Cartographie des bonnes pratiques
Pascal Le Guyader, directeur général adjoint du Leem, va plus loin. « Toutes nos entreprises vont devoir prendre conscience des émissions carbone qu’elles émettent, puis s’engager sur un plan d’actions afin de faire baisser leur taux. » Alors que les sociétés de moins de 500 salariés ne sont pas contraintes par la loi, le secteur pharma s’est employé à ce qu’elles soient quand même obligées soit de négocier un accord d’entreprise, soit de mettre en place une commission environnementale. Un outil de comptabilisation des gaz à effet de serre, CarbonEM, sert de référent à ces entreprises.
À ce stade, quatre thématiques ont été retenues dans l’accord : rémunérations, transports, restauration collective et achats responsables. Les entreprises bénéficient de formations dédiées mais aussi des exemples vertueux de celles qui sont en avance grâce à une cartographie des bonnes pratiques. Sur le volet rémunérations des dirigeants – qui bénéficient de parts variables – Pascal Le Guyader met en avant les incitations pour les managers. « L’exemple vient d’en haut. Si leurs bonus sont calculés en fonction de critères environnementaux, ils seront plus enclins à ce que leur entreprise prenne cette direction. » Quant au volet des achats responsables des médicaments, la loi climat et résilience obligera les centrales d’achats hospitalières à respecter des critères environnementaux à partir de 2026.
Ecoscore des dispositifs médicaux
Le Leem n’est pas le seul à se mobiliser dans l’écosystème des produits de santé. Du côté des dispositifs médicaux, le Syndicat national des industries des technologies médicales (Snitem) et le Comité pour le développement durable en santé (C2DS) ont prévu de lancer un « écoscore » pour acheter des dispositifs médicaux (DM) de façon plus responsable. Il est fondé sur des indicateurs et un scoring d’achat sur la décarbonation, la santé environnementale et la qualité de vie au travail destinés aux acheteurs. Un premier outil opérationnel ouvert à tous et gratuit sera finalisé en juin 2024 pour leurs adhérents. Les quelque 900 établissements sanitaires et médico-sociaux pour le C2DS, et les 600 entreprises du DM pour le Snitem sont visés.
Nous avons à la fois un devoir d’agir mais, plus important, un pouvoir d’agir
Anne Laure Dreno, présidente d’AstraZeneca France
Les impératifs liés à la transition écologique et la décarbonation doivent se concrétiser à tous les étages du secteur. « Nous avons à la fois un devoir d’agir mais, plus important, un pouvoir d’agir », assure Anne Laure Dreno, présidente d’AstraZeneca France.

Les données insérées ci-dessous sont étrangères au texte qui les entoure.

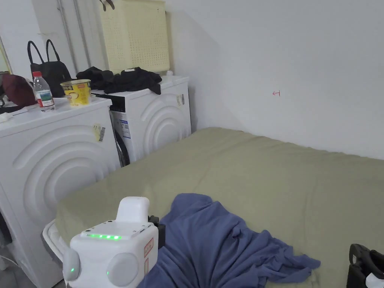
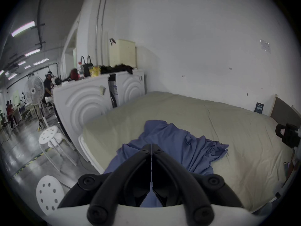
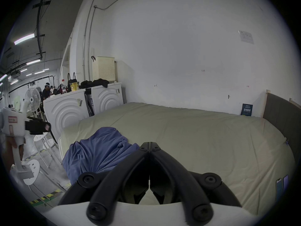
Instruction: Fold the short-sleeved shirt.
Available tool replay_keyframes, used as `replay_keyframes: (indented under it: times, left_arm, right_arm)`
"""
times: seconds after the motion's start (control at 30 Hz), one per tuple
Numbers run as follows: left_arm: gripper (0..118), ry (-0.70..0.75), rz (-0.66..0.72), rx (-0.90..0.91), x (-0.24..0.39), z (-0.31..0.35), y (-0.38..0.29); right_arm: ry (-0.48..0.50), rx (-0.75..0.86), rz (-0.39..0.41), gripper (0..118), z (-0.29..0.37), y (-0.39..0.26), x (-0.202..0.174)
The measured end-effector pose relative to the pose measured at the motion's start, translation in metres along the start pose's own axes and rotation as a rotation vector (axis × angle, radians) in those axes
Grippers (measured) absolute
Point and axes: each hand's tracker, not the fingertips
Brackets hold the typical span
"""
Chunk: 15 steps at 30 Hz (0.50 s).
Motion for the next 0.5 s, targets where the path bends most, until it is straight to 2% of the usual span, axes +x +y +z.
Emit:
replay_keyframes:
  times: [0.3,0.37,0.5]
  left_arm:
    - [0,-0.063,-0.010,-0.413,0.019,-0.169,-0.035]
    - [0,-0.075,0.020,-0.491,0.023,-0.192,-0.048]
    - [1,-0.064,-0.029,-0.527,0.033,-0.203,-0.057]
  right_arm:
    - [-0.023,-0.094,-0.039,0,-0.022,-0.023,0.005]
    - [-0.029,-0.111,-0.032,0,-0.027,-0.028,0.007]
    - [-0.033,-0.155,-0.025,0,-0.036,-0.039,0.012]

Parmi les actions engagées par la firme pharmaceutique, « l’utilisation majoritaire d’énergies renouvelables dans le processus de fabrication des médicaments [remplacement du gaz propulseur des inhalateurs par un gaz à faible émission carbone] ainsi que la mise en place de mesures d’impact pour mesurer nos progrès ». Même ambition affichée du côté des industriels du dispositif médical. « Même si notre priorité reste la sécurité des produits et donc des patients, nous attachons beaucoup d’importance à la dimension environnementale et la question de la durabilité de nos produits », garantit Céline Dujardin, DG de Medtronic France.
En France, le secteur de la santé serait à l’origine de l’émission de près de 50 millions de tonnes d’équivalent CO2 par an, soit près de 8 % du total national des émissions de gaz à effet de serre. Dans ce tableau, la production et l’achat de médicaments représentent le plus gros poste d’émissions (33 % du secteur de la santé), devant l’achat de DM (21 %).